The health care debate in the USA is increasingly focused on how to pay (meaning who will pay) to operate a dysfunctional system with costs out of control.
I fully acknowledge that in government circles, this is about the only thing they can address.
But the real question is not “How do we pay?” but “Why does it cost so much?”
The care delivery system itself is error prone, dangerous for the patients (and psychologically dangerous for the providers). The net effect is much of the effort of the dedicated, but overworked, staff is siphoned off to deal with problems and chaos that shouldn’t be there in the first place. But there is no system in place, at least not in any operation I have ever see (including some claiming to be “lean”) that systematically detects, responds, corrects, and solves those thousands of little issues that occur every day. People seem too focused on the “big stuff” that creates lots of press.

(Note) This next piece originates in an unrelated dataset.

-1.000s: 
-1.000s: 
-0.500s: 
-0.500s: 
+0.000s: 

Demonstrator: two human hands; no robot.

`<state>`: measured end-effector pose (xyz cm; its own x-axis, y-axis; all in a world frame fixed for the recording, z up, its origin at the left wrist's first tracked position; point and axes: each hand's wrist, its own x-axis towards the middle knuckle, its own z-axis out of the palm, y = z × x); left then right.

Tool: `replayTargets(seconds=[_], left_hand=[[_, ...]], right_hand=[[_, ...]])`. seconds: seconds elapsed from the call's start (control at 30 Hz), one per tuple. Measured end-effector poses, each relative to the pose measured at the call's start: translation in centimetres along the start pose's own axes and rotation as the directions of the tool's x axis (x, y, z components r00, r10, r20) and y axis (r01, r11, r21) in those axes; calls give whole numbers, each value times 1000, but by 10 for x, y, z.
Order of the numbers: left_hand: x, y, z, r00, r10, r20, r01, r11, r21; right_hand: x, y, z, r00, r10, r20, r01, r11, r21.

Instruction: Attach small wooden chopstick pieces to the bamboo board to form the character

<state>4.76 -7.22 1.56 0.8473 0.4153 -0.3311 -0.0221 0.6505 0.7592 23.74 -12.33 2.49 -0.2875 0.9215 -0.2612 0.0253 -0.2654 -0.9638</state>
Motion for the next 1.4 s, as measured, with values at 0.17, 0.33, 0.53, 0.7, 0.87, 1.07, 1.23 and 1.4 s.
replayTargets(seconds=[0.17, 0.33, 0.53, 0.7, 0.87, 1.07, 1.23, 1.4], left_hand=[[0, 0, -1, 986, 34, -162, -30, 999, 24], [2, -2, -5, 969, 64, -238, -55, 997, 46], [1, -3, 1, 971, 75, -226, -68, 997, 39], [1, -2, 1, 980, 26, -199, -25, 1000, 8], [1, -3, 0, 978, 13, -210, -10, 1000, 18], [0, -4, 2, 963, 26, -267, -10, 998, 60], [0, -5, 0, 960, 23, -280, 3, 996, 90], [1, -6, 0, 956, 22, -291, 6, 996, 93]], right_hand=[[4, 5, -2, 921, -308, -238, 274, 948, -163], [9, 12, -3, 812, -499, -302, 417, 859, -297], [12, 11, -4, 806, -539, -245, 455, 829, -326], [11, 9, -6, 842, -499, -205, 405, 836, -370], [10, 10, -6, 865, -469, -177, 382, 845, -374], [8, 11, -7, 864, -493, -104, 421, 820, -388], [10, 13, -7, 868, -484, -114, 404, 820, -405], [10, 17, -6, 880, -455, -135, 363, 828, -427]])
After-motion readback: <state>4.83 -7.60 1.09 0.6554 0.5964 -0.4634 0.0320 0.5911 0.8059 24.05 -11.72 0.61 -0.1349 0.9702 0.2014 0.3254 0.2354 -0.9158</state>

The financial system is worse. The processing of payments and claims is inefficient (which is a kind word), error prone, chaotic, unresponsive to issues and problems, and treats the patients as though deciphering the “THIS IS NOT A BILL” statements is the only thing they have to do.
Honestly, I don’t have any ideas here. I just see that we are in a political quagmire debating how to pay for a system that shouldn’t be costing half of what it does… and it isn’t about controlling over payments or sharpening pencils on the billing.
What if one major HMO actually “got it” and became the Toyota of health care. Any takers?